_TASK OBJECTIVE_.
Exactly as written, return all the data, leaving its pictures behind.

_DATA BELOW_.

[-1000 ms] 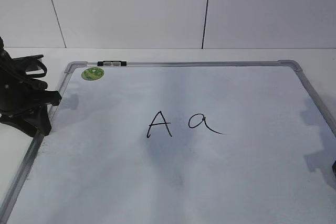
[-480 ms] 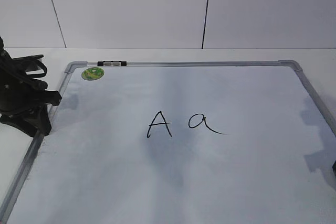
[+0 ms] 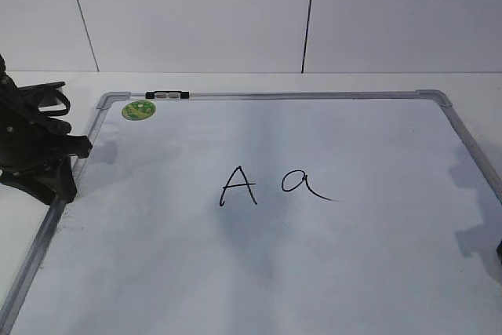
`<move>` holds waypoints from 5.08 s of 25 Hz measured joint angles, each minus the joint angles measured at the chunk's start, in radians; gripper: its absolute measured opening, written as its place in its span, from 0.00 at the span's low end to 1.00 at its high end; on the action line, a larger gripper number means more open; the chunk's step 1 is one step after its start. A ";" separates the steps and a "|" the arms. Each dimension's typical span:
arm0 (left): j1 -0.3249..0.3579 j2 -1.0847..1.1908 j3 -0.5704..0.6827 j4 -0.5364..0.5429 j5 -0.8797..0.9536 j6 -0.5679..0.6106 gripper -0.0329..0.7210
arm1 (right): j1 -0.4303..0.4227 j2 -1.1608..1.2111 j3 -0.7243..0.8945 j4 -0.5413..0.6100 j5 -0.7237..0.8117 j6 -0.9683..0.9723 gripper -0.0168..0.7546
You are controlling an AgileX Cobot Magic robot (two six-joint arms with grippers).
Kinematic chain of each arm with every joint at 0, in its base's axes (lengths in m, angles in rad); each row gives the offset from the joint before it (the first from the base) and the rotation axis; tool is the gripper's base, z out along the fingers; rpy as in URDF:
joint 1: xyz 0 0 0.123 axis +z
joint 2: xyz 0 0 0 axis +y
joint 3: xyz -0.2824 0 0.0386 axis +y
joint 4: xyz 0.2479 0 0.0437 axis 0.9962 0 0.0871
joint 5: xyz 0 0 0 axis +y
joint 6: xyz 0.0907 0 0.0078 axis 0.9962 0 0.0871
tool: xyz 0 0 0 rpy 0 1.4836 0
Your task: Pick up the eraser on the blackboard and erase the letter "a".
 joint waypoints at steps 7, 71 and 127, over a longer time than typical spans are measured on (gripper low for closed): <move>0.000 0.000 0.000 0.000 0.000 0.000 0.33 | 0.000 0.000 0.000 0.000 0.000 0.000 0.72; -0.002 0.000 -0.008 0.029 0.012 0.000 0.12 | 0.252 0.146 -0.471 0.194 0.157 -0.115 0.72; -0.002 0.000 -0.008 0.023 0.018 0.000 0.12 | 0.434 0.688 -0.998 0.094 0.303 -0.136 0.72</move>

_COMPLETED TASK_.
[-1000 ms] 
[-480 ms] 
[+0 ms] 
`<move>` holds waypoints from 5.08 s of 25 Hz measured joint angles, each minus the joint angles measured at the chunk's start, in radians; gripper: its absolute measured opening, written as its place in its span, from 0.00 at the span's low end to 1.00 at its high end; on the action line, a larger gripper number means more open; the chunk's step 1 is one step after its start. A ";" separates the steps and a "|" the arms. Each dimension's typical span:
arm0 (left): j1 -0.3249..0.3579 j2 -1.0847..1.1908 j3 -0.5704..0.6827 j4 -0.5364..0.5429 j5 -0.8797..0.9536 j6 -0.5679..0.6106 gripper -0.0329..0.7210
arm1 (right): j1 -0.4303..0.4227 j2 -1.1608..1.2111 j3 -0.7243..0.8945 j4 -0.5413..0.6100 j5 -0.7237..0.8117 j6 -0.9683..0.9723 gripper -0.0168..0.7546
You are controlling an AgileX Cobot Magic robot (two six-joint arms with grippers).
Kinematic chain of each arm with every joint at 0, in its base's axes (lengths in m, angles in rad); each row gives the offset from the joint before it (the first from the base) and the rotation axis; tool is the gripper's base, z out along the fingers; rpy as in URDF:
joint 1: xyz 0 0 0.123 axis +z
joint 2: xyz 0 0 0 axis +y
joint 3: xyz -0.2824 0 0.0386 axis +y
joint 4: xyz 0.2479 0 0.0437 axis 0.9962 0 0.0871
joint 5: xyz 0 0 0 axis +y
joint 6: xyz 0.0907 0 0.0078 axis 0.9962 0 0.0871
tool: xyz 0 0 0 rpy 0 1.4836 0
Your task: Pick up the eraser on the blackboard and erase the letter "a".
 joint waypoints at steps 7, 71 and 127, over a longer time than typical spans are measured on (gripper low for closed): <move>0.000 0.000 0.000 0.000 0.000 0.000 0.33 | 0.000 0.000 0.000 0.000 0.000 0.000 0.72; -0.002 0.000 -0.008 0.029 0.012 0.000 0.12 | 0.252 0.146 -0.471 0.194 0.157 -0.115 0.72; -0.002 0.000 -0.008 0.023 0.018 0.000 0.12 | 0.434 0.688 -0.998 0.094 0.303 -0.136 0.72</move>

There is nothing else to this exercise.